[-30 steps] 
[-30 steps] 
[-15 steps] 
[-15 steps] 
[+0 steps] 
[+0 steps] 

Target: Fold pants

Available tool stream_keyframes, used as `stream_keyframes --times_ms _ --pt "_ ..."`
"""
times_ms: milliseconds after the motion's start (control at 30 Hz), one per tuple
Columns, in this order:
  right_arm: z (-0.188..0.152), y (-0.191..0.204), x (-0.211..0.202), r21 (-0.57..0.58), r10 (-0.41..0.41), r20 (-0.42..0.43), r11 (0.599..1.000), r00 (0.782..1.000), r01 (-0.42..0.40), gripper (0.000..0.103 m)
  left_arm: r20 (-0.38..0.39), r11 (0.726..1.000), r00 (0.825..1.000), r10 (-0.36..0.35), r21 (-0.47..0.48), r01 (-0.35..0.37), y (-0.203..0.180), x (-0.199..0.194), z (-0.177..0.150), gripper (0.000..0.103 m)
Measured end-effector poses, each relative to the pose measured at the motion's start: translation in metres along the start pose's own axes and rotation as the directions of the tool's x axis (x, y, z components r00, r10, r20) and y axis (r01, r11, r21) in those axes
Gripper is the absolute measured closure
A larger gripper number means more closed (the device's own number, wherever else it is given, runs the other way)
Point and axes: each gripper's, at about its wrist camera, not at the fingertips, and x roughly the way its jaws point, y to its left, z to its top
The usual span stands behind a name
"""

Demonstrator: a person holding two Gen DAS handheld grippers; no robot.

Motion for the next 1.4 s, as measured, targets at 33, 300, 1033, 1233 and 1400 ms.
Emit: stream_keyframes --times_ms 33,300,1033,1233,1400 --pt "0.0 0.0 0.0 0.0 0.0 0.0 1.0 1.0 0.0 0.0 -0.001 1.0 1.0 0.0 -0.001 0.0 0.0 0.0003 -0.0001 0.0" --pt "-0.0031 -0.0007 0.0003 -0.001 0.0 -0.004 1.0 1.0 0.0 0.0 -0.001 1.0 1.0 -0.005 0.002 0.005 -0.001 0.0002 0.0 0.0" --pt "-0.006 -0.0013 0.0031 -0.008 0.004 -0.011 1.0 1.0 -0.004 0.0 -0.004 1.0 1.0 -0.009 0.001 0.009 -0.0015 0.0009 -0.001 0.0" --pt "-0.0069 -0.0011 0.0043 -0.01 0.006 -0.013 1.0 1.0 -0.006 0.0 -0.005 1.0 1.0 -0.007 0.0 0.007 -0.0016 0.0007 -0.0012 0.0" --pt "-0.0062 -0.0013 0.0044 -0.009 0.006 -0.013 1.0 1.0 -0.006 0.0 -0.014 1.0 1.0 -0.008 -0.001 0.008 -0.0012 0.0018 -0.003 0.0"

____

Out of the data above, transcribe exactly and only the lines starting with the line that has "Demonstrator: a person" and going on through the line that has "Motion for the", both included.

**Answer box:**
Demonstrator: a person holding two Gen DAS handheld grippers; no robot.

Motion for the next 1.4 s, as measured, targets at 33, 300, 1033, 1233 and 1400 ms.

The output is complete as it stands.